One of Canada's largest political parties is using cloud-based Salesforce.com in the U.S. to store information about voters and interact with them, but worries that U.S. government snoops could peek at sensitive information under U.S. law prompted the Canadian party to use a strong encryption approach.
Under the U.S. Patriot Act, the U.S. government can compel Salesforce.com to "hand over all data to them, and not tell us about it," says James Williamson, information technology coordinator for the Canadian New Democratic Party (NDP) in Ottawa, Ontario. The NDP is now the main opposition party to the ruling Conservatives in Canada and holds about 123 million records related to individuals.
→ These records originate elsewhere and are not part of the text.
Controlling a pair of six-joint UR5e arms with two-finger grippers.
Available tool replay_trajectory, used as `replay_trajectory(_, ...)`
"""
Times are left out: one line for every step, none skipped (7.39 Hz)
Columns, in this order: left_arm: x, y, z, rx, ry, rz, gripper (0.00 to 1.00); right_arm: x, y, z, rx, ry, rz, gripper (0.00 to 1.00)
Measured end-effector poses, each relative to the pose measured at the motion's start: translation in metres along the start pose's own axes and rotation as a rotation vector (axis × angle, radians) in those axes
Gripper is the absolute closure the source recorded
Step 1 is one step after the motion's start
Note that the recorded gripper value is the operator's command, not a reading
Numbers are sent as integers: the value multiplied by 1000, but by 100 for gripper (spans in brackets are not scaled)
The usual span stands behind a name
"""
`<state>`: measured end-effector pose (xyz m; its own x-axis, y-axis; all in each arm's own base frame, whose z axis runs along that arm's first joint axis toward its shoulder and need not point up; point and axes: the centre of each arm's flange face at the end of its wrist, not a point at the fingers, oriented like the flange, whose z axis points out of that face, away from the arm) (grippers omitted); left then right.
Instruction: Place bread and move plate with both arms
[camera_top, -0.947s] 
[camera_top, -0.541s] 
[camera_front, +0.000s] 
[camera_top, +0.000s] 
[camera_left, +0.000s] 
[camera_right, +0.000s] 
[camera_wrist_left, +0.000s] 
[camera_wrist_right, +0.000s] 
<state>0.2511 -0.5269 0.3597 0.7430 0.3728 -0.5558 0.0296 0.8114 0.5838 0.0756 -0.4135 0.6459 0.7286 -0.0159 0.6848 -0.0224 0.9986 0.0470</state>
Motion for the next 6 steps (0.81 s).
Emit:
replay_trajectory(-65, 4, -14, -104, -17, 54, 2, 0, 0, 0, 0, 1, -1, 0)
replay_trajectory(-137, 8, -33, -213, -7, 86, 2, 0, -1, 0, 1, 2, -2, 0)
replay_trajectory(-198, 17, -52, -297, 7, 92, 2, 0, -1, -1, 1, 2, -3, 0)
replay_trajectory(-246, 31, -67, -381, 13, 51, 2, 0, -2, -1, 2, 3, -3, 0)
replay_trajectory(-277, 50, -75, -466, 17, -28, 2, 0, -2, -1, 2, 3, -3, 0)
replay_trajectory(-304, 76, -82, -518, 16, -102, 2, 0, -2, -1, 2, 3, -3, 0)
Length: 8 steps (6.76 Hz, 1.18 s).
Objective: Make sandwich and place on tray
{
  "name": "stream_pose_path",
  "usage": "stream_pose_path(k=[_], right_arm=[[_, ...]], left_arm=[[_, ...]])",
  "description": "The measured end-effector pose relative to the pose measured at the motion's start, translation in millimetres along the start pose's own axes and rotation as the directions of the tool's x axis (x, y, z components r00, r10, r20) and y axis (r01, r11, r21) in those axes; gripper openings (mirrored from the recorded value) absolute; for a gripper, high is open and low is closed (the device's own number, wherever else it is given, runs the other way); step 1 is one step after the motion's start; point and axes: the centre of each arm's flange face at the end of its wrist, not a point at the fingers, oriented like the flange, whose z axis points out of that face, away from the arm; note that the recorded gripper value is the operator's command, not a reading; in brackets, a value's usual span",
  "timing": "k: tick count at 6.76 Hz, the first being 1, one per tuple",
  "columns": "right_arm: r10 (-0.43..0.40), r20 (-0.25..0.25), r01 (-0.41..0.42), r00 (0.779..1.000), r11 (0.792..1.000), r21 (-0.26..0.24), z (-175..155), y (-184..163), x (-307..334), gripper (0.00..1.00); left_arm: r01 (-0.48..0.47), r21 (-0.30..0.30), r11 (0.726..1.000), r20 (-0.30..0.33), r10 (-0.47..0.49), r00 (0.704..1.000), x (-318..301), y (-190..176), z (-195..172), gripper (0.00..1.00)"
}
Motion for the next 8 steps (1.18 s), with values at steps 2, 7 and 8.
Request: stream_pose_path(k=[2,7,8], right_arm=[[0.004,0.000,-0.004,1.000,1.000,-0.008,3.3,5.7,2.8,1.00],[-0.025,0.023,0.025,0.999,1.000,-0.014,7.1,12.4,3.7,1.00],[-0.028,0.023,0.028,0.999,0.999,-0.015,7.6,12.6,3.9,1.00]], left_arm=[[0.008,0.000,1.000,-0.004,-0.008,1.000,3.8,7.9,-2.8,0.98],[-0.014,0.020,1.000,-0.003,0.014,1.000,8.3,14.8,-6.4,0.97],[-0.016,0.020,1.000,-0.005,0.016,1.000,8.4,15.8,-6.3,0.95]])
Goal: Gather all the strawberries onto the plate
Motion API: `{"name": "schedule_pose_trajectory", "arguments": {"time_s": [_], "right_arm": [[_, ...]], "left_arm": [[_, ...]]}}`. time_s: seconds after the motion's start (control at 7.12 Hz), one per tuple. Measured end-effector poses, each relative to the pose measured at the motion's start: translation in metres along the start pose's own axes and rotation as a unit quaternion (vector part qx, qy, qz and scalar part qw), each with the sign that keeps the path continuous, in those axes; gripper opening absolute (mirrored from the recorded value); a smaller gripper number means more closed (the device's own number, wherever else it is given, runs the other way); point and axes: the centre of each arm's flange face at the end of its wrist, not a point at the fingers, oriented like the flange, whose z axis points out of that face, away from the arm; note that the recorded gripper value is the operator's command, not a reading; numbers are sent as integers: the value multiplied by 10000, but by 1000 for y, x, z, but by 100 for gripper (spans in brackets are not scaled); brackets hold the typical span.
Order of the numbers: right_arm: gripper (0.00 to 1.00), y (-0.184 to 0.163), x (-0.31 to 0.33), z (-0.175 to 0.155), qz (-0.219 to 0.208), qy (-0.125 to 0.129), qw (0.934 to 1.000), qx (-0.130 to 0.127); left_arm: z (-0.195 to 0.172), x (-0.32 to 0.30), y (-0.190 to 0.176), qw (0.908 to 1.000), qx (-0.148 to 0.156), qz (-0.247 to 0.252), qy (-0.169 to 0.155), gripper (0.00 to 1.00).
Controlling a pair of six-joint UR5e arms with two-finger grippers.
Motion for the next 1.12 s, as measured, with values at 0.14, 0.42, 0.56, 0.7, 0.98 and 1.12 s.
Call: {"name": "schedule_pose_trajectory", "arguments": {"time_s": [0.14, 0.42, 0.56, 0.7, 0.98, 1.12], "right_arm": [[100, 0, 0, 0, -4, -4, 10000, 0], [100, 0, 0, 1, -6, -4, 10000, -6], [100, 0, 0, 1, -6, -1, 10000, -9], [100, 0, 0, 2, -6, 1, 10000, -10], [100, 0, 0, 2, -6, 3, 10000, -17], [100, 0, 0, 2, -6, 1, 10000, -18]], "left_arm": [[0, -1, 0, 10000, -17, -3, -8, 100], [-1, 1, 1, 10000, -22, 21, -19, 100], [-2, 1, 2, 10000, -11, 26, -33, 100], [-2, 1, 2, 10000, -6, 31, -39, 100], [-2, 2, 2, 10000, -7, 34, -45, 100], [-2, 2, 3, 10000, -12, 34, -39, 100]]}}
Concerns about privacy prompted the NDP, which earlier this year began using cloud-based Salesforce.com as its platform for voter tracking, e-mail and call-center contact, to look for a strong encryption approach that it alone would control.
Salesforce is now a main warehouse for the party's donation and voter data, helping facilitate the flow of e-mail marketing and data use by call agents. Salesforce.com itself does offer an encryption service under which both Salesforce and the customer hold the encryption keys, Williamson says. But he decided he wanted an approach in which only the NDP itself would control the encryption keys to unlock scrambled data. If the U.S. government ever felt compelled to ask Saleforce.com for any data, the New Democratic Party would at least know about any request of this type, Williamson says."You'd be aware of it."
The political party selected start-up CipherCloud with its Unified Cloud Encryption Gateway to keep voter data stored at Saleforce.com private.
Varun Badhwar, CipherCloud's vice president of business development, says the firm provides cloud-based encryption services based on its open API for cloud providers, with the first being connectors specifically for Saleforce.com, Amazon and Box.net. Other CipherCloud security services include anti-malware and data tokenization.
"We're cloud-application agnostic," he adds, saying the start-up is looking at doing something similar for Oracle and Gmail as well. The idea is that only the CipherCloud customer has full control over any generated encryption key used to keep data private.
CipherCloud basically works as a "reverse-proxy" and back-end application with symmetric-key encryption schemes that can be applied on a granular basis field by field to data elements. The firm also has the intent to come up with a data-loss prevention service in the future.
CipherCloud, which has about 40 employees, was founded last year by CEO Pravin Kothari with funding from a variety of sources, including Index ventures and T-Ventures, according to the company.